Every line of the data below should be repeated exactly, and no picture should be copied.

Recorded data
....................
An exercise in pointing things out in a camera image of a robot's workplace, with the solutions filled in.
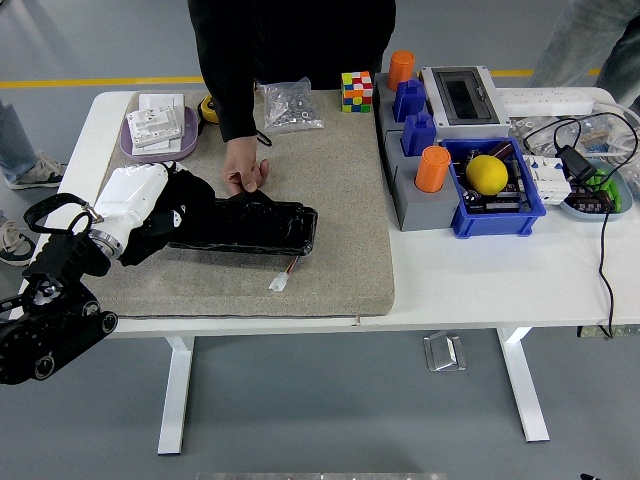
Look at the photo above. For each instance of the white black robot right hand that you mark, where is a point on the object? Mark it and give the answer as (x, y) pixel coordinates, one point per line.
(590, 477)

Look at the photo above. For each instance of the person's right hand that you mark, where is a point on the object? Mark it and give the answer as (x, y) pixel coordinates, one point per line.
(242, 165)

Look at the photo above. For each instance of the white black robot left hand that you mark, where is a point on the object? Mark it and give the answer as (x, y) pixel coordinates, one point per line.
(130, 192)

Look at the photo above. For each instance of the black panel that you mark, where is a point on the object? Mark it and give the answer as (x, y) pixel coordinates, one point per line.
(260, 225)

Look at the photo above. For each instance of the person's right forearm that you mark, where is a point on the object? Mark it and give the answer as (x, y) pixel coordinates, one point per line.
(235, 115)

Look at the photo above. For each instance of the purple oval tray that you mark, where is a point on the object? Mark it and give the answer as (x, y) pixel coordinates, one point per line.
(187, 140)

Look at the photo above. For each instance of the yellow tape measure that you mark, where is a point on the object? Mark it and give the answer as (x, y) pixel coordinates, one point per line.
(207, 111)

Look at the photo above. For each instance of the white socket module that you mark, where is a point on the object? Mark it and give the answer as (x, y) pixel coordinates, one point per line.
(152, 125)

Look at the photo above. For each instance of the clear bag of screws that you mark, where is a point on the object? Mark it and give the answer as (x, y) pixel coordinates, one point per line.
(290, 107)

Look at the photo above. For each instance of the grey-brown mat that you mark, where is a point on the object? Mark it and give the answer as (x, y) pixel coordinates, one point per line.
(325, 200)

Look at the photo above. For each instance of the white table leg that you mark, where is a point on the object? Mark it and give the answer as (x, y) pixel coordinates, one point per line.
(525, 390)
(176, 390)

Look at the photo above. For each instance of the person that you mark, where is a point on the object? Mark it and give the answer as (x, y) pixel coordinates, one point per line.
(575, 40)
(17, 150)
(300, 40)

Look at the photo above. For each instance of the colourful puzzle cube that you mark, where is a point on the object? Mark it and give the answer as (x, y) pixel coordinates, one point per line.
(357, 92)

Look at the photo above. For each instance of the green patterned object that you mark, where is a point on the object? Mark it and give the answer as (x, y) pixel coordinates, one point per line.
(625, 331)

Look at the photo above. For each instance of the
....................
== Finished task ==
An exercise in pointing things out in a camera image of a robot's workplace, with the solutions filled in.
Look at the photo above. For each instance of the white black robot right hand that you mark, where is a point on the object? Mark it and give the answer as (x, y) pixel coordinates, one point per line.
(590, 477)

Look at the photo above. For each instance of the person's right hand that you mark, where is a point on the object? Mark it and give the answer as (x, y) pixel coordinates, one point per line.
(242, 165)

Look at the photo above. For each instance of the white black robot left hand that you mark, where is a point on the object? Mark it and give the answer as (x, y) pixel coordinates, one point per line.
(130, 192)

Look at the photo above. For each instance of the black panel that you mark, where is a point on the object? Mark it and give the answer as (x, y) pixel coordinates, one point per line.
(260, 225)

Look at the photo above. For each instance of the person's right forearm that you mark, where is a point on the object? Mark it and give the answer as (x, y) pixel coordinates, one point per line.
(235, 115)

Look at the photo above. For each instance of the purple oval tray that you mark, where is a point on the object? Mark it and give the answer as (x, y) pixel coordinates, one point per line.
(187, 140)

Look at the photo above. For each instance of the yellow tape measure that you mark, where is a point on the object? Mark it and give the answer as (x, y) pixel coordinates, one point per line.
(207, 111)

Look at the photo above. For each instance of the white socket module that you mark, where is a point on the object? Mark it and give the answer as (x, y) pixel coordinates, one point per line.
(152, 125)

Look at the photo above. For each instance of the clear bag of screws that you mark, where is a point on the object? Mark it and give the answer as (x, y) pixel coordinates, one point per line.
(290, 107)

Look at the photo above. For each instance of the grey-brown mat that you mark, where is a point on the object? Mark it and give the answer as (x, y) pixel coordinates, one point per line.
(325, 200)

Look at the photo above. For each instance of the white table leg that you mark, where is a point on the object? Mark it and give the answer as (x, y) pixel coordinates, one point per line.
(525, 390)
(176, 390)

Look at the photo above. For each instance of the person that you mark, where is a point on the object? Mark it and give the answer as (x, y) pixel coordinates, one point per line.
(575, 40)
(17, 150)
(300, 40)

Look at the photo above. For each instance of the colourful puzzle cube that you mark, where is a point on the object? Mark it and give the answer as (x, y) pixel coordinates, one point per line.
(357, 92)

Look at the photo above. For each instance of the green patterned object that you mark, where is a point on the object? Mark it and give the answer as (x, y) pixel coordinates, one point per line.
(625, 331)

Look at the photo above. For each instance of the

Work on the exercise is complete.